Dive Brief:
- Nvidia raised the stakes in the global race to deploy bigger, better and faster AI processors Sunday during the Computex 2024 keynote in Taiwan.
- President and CEO Jensen Huang announced the company would follow up its new Blackwell architecture with Blackwell Ultra next year and an accelerator called Rubin in 2026.
- The race to develop AI-optimized silicon intensified as rival chipmaker AMD unveiled a new generation of neural processing unit PC chips named Zen 5 Ryzen Sunday. Leading manufacturers Acer, Asus, HP, Lenovo and MSI plan to manufacture PCs embedded with the processors, AMD said.
Dive Insight:
As large language models crowd the IT landscape, Nvidia is reaping the rewards.
Hyperscaler hunger for the chipmaker’s GPUs helped balloon Nvidia’s revenue to $26 billion during the three-month period ending April 28. Cloud provider demand for Nvidia processors drove the company’s largest reported segment, data center revenue, up 427% to $22.6 billion year over year.
While the company races to fill orders for its newest line of GPU processors, Huang reiterated the GPU giant’s commitment to advancing chip technology on a yearly cadence.
“Our basic philosophy is very simple — build the entire data center to scale, disaggregate it and sell it to you in parts on a one-year rhythm,” he said, speaking during the keynote.
The company has also been quick to move into the AI PC space.

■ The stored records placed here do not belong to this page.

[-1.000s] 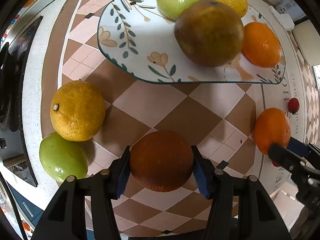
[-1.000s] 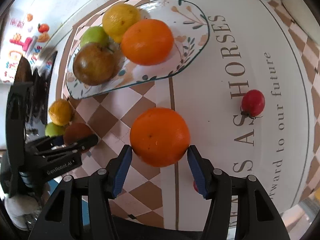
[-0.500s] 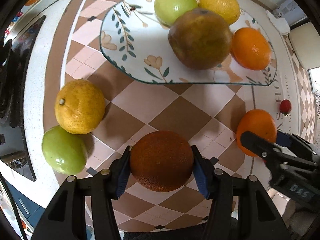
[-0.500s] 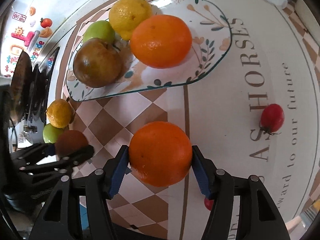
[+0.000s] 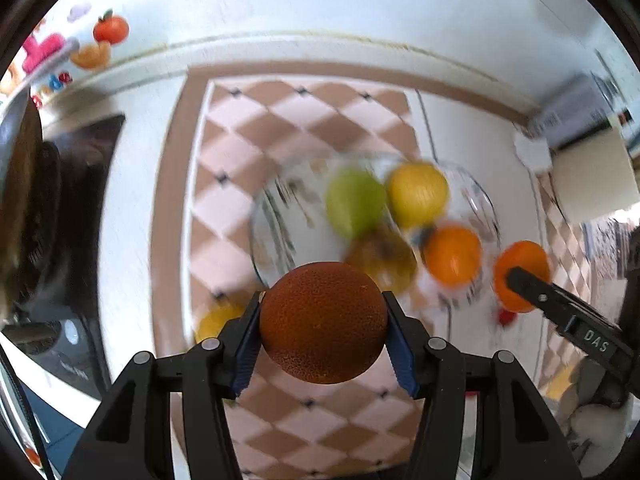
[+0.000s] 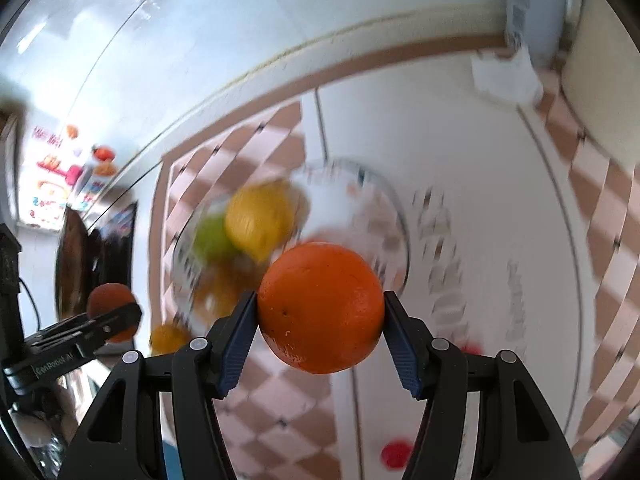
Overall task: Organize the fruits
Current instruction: 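Carry both oranges onto the floral plate and release them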
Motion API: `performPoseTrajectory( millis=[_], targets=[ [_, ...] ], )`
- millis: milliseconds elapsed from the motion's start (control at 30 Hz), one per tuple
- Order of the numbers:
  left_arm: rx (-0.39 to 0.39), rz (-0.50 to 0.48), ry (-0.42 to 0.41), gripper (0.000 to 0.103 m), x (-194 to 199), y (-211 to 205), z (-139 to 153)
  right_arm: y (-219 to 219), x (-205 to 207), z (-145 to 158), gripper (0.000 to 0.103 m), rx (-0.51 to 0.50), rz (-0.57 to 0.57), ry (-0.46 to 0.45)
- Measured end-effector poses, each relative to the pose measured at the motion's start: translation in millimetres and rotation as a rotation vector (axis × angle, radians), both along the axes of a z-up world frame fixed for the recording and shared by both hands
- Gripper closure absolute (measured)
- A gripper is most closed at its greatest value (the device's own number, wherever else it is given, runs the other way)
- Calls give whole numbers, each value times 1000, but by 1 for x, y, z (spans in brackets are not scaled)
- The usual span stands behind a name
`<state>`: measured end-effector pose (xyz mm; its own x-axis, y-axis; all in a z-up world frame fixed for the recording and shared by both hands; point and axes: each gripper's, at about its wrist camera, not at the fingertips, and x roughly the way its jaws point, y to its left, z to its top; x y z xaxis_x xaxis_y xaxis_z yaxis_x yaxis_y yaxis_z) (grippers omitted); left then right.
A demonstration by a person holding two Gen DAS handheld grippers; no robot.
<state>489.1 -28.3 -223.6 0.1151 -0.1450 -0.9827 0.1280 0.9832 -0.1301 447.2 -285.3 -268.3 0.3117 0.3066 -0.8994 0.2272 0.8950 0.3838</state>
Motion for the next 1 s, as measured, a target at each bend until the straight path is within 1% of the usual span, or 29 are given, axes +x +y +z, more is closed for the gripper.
performPoseTrajectory(
  millis=[67, 133, 267, 333, 467, 667, 700, 733, 767, 800, 833, 900, 933, 967, 1000],
  targets=[
    [28, 9, 14, 50, 23, 5, -9, -4, 21, -2, 39, -17, -4, 7],
    [42, 14, 43, 50, 42, 6, -29, -10, 41, -7, 39, -25, -4, 22],
    [22, 39, 153, 50, 71, 6, -69, -10, 66, -22, 39, -39, 14, 62],
    [20, 53, 191, 50, 77, 7, -81, -5, 76, -30, 39, -54, 32, 86],
    [23, 57, 249, 50, 80, 6, -98, -2, 87, -43, 39, -59, 52, 128],
    [23, 56, 267, 49, 80, 7, -103, -6, 89, -54, 38, -38, 23, 178],
    [21, 58, 262, 45, 80, 9, -102, -7, 89, -56, 38, -35, 21, 187],
    [22, 60, 254, 36, 81, 10, -101, -9, 88, -57, 36, -26, 17, 186],
    [22, 61, 248, 31, 83, 11, -99, -10, 87, -56, 31, -19, 15, 179],
    [20, 63, 242, 21, 84, 11, -98, -10, 86, -55, 28, -19, 15, 176],
    [20, 64, 236, 16, 85, 12, -96, -10, 85, -52, 26, -22, 15, 170],
    [23, 66, 224, 15, 86, 16, -91, -9, 84, -47, 22, -30, 18, 158],
    [25, 63, 216, 15, 85, 17, -87, -8, 83, -43, 14, -41, 22, 154],
    [27, 60, 207, 15, 83, 18, -84, -7, 81, -39, 11, -56, 25, 148],
    [34, 54, 191, 15, 82, 19, -79, -6, 80, -36, 11, -68, 26, 142]
  ],
)
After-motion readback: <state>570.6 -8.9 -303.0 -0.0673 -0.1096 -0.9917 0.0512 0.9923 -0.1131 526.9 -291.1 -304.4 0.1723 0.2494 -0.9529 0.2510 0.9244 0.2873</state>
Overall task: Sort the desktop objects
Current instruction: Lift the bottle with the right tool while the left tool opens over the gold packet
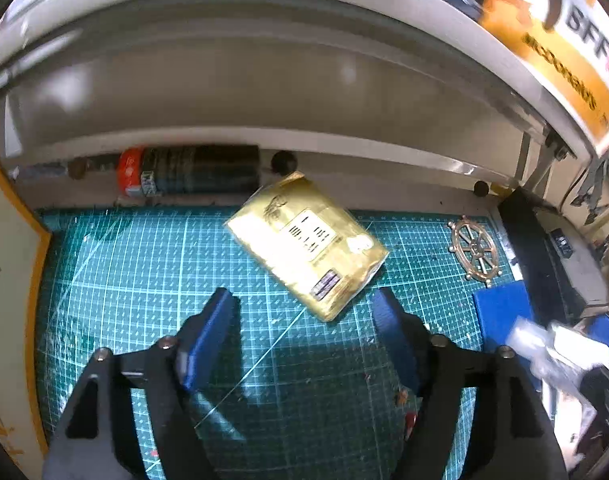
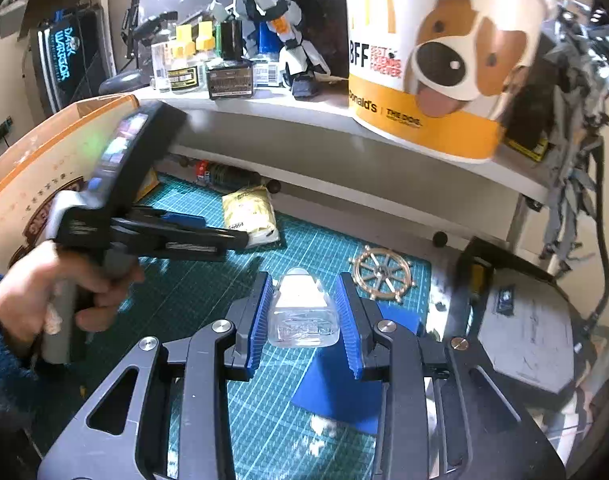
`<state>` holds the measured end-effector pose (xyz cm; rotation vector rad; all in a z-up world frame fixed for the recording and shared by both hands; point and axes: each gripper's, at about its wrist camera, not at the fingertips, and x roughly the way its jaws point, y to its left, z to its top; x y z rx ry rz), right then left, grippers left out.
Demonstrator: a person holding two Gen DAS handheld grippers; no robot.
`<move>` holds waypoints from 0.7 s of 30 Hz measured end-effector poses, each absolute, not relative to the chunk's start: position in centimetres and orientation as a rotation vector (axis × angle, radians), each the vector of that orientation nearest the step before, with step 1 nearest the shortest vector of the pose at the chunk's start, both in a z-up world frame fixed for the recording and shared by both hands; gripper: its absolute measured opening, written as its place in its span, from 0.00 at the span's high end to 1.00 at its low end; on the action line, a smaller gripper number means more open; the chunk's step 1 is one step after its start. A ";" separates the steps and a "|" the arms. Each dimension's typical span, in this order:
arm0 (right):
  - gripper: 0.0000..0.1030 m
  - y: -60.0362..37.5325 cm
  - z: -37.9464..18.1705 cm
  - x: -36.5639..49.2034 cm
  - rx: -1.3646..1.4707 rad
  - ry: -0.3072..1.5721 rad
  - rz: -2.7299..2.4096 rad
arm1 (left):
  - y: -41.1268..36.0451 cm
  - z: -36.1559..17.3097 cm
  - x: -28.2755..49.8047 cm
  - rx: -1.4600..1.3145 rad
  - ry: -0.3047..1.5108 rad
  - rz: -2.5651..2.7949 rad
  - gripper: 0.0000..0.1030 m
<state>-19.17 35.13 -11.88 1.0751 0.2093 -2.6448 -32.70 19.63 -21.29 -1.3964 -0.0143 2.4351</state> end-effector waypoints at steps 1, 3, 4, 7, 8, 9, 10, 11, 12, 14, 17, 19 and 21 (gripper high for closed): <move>0.70 35.8 -11.5 -18.6 1.065 0.202 -2.646 | 20.0 -21.4 -32.8 -1.402 0.002 2.446 0.26; 0.70 36.3 -11.4 -17.9 1.052 0.190 -2.643 | 20.6 -21.5 -33.1 -1.403 0.014 2.493 0.24; 0.70 36.5 -11.4 -17.7 1.046 0.184 -2.641 | 20.9 -21.5 -33.2 -1.404 0.021 2.516 0.24; 0.70 36.2 -12.0 -17.7 1.027 0.164 -2.640 | 21.3 -21.6 -33.5 -1.391 0.004 2.570 0.24; 0.70 36.1 -12.1 -17.8 1.021 0.159 -2.642 | 21.3 -21.6 -33.5 -1.377 -0.008 2.580 0.27; 0.70 36.3 -12.0 -17.7 1.014 0.155 -2.642 | 21.3 -21.5 -33.4 -1.359 -0.012 2.582 0.34; 0.70 36.5 -11.9 -17.5 1.008 0.152 -2.641 | 21.4 -21.5 -33.2 -1.349 -0.002 2.579 0.47; 0.70 36.9 -11.7 -17.2 0.997 0.148 -2.645 | 21.3 -21.4 -33.0 -1.343 0.006 2.569 0.56; 0.70 37.2 -11.6 -16.9 0.990 0.143 -2.647 | 21.2 -21.3 -32.9 -1.344 0.003 2.544 0.60; 0.70 37.9 -11.3 -16.4 0.976 0.134 -2.648 | 20.7 -20.9 -32.4 -1.347 -0.030 2.512 0.69; 0.70 38.1 -11.2 -16.2 0.974 0.124 -2.659 | 20.2 -19.5 -31.0 -1.289 0.009 2.544 0.73; 0.70 38.0 -11.2 -15.9 0.969 0.117 -2.666 | 20.0 -17.9 -29.6 -1.230 0.045 2.569 0.80; 0.70 37.9 -10.8 -15.4 0.958 0.114 -2.677 | 19.9 -16.5 -28.4 -1.177 0.085 2.589 0.83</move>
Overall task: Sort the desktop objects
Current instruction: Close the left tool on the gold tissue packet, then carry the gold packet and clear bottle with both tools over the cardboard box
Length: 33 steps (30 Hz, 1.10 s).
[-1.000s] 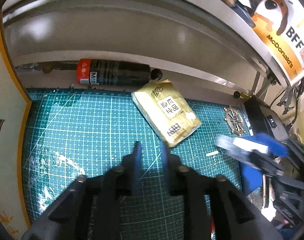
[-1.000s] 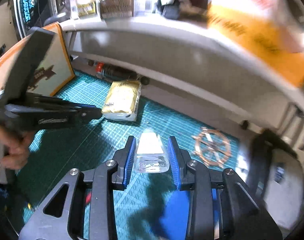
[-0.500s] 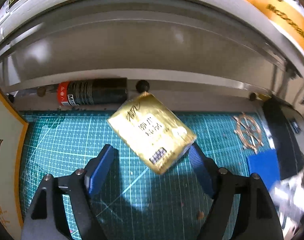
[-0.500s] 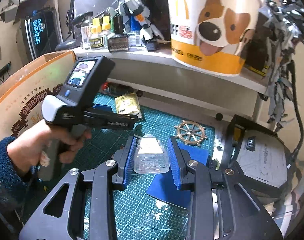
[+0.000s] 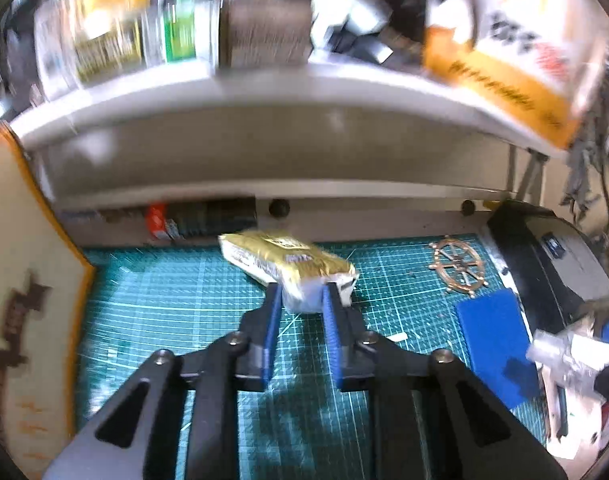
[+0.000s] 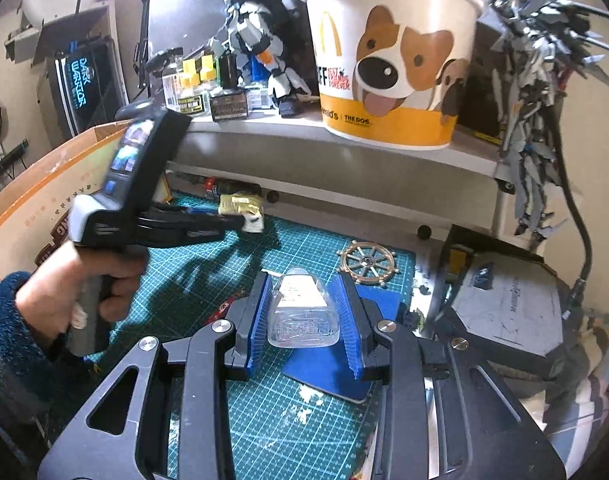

ASRock Rack, Asus, Gigabyte and a number of other computer manufacturers are incorporating Nvidia GPUs in cloud-based, on-premises and edge devices, the company said.
Gartner expects AI-optimized PCs to dominate the enterprise computer market by 2026. The analyst firm forecast 2024 semiconductor revenue to rise 33% year over year.
Intel is looking to get its share. The Nvidia competitor rolled out a new client processor, dubbed Lunar Lake, in May. The chips, which will ship in Q3, will power more than 80 new laptops across more than 20 PC manufacturers, including the Microsoft Copilot+ line unveiled last month.
AI workloads continue to run on central processing units, the workhorse of general-purpose compute and the core of AMD’s and Intel’s business. Both chipmakers have agreed to provide CPU designs for Nvidia’s modular MGX inference and retrieval-augmented generation and data processing platform, according to the announcement Sunday.
Huang is betting on processing speed and efficiency improvements to offset hardware development costs.
“We are seeing computation inflation,” Huang said. “Companies spend hundreds of millions of dollars processing data in the cloud… there’s an enormous amount of captured loss that we can now regain.”